Dataset entries
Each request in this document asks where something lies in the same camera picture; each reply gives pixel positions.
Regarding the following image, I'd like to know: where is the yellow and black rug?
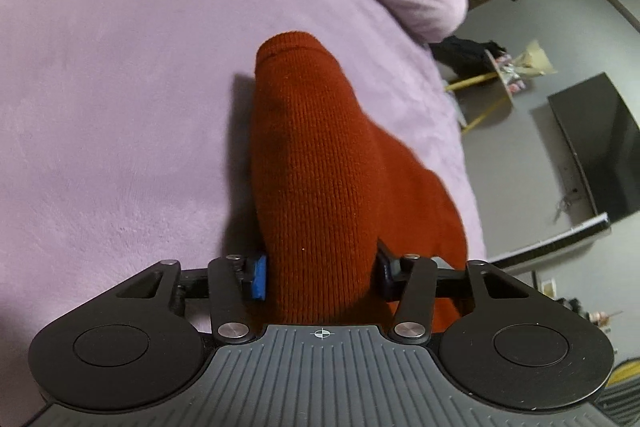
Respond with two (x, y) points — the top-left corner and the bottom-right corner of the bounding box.
(597, 354), (640, 427)

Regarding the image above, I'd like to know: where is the beige paper bag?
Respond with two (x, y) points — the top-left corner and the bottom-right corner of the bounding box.
(510, 39), (559, 80)

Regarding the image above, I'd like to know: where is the side table with yellow legs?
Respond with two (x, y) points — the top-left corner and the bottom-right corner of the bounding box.
(445, 49), (526, 135)

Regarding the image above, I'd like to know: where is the black television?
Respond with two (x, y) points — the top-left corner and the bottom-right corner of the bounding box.
(547, 73), (640, 224)

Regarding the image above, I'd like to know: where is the red knit sweater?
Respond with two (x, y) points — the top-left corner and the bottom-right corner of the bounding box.
(250, 31), (469, 336)

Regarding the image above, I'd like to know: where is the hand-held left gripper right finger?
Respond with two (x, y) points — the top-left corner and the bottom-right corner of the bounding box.
(376, 239), (537, 346)

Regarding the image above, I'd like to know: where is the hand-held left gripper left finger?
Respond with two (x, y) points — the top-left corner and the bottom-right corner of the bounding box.
(116, 255), (268, 345)

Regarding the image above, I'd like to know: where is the dark bag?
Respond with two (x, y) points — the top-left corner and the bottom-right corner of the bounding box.
(430, 34), (508, 80)

» **What the task asks**: In the data above, which lines have "held"? Report each of them.

» **The completed task**:
Regarding the image above, I'd like to know: where is the hand-held left gripper right finger?
Regarding the image above, I'd like to know: where is the hand-held left gripper left finger?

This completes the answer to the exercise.